### What this task involves
Write the data out again, character for character, with no images.

### Data segment

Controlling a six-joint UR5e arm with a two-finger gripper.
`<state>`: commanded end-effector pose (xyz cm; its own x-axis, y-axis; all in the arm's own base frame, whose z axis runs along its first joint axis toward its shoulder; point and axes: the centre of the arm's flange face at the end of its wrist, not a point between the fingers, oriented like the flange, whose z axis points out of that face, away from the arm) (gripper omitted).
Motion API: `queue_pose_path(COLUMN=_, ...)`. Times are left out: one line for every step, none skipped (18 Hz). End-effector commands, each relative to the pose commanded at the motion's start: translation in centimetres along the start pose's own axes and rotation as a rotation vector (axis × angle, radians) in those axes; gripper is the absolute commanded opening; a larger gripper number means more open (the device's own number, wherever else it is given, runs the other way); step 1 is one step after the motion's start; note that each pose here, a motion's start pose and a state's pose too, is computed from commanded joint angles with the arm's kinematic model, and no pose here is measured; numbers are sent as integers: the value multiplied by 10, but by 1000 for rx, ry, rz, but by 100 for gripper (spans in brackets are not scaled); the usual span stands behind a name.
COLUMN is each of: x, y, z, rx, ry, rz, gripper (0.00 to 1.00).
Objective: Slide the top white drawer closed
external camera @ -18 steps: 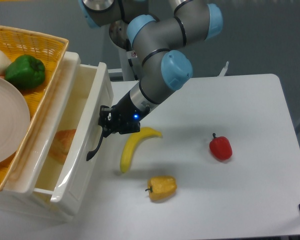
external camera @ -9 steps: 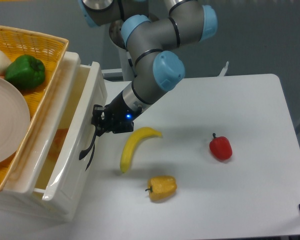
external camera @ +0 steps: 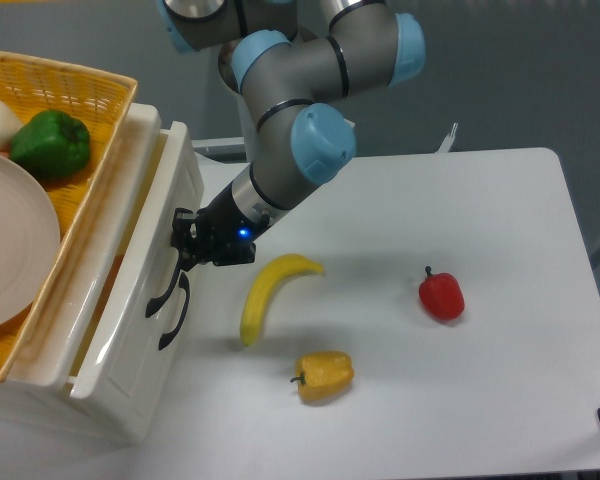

### Worked solution
Controlling a six-joint UR5e arm with a two-finger gripper.
`<state>`: commanded end-effector pose (xyz cm; its own x-axis, y-axis; all in the arm's own base frame, whose z axis runs along its first joint axis toward its shoulder; point and axes: the centre of the arm's flange face at the end of its wrist, not a point between the fingers, oriented like the flange, whose z axis points out of that face, away from the arm) (gripper omitted).
Motion API: `queue_pose_path(COLUMN=_, ...)`. Times are left out: one line for every step, none skipped (18 Hz). End-effector commands, each relative to the pose commanded at the motion's start: translation in centimetres along the start pose's own axes and rotation as a rotation vector (axis × angle, radians) in those axes; gripper is the absolute commanded opening; a larger gripper number means more open (the device's own number, wherever else it is given, runs the other way); step 1 is one step after the motion's start; note that each pose here, a motion's start pose and a state's pose too, is computed from commanded joint angles with the arm's kinematic model, and no pose here is measured; numbers are sent as integers: the value multiplied by 10, but by 1000 for rx, ry, rz, but by 100 for gripper (spans in brackets are not scaled); the usual span stands behind a name.
COLUMN is each of: x, y, z, rx, ry, rz, gripper (0.00 to 1.00).
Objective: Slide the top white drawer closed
external camera @ -18 steps: 
external camera @ -9 steps: 
external camera @ +0 steps: 

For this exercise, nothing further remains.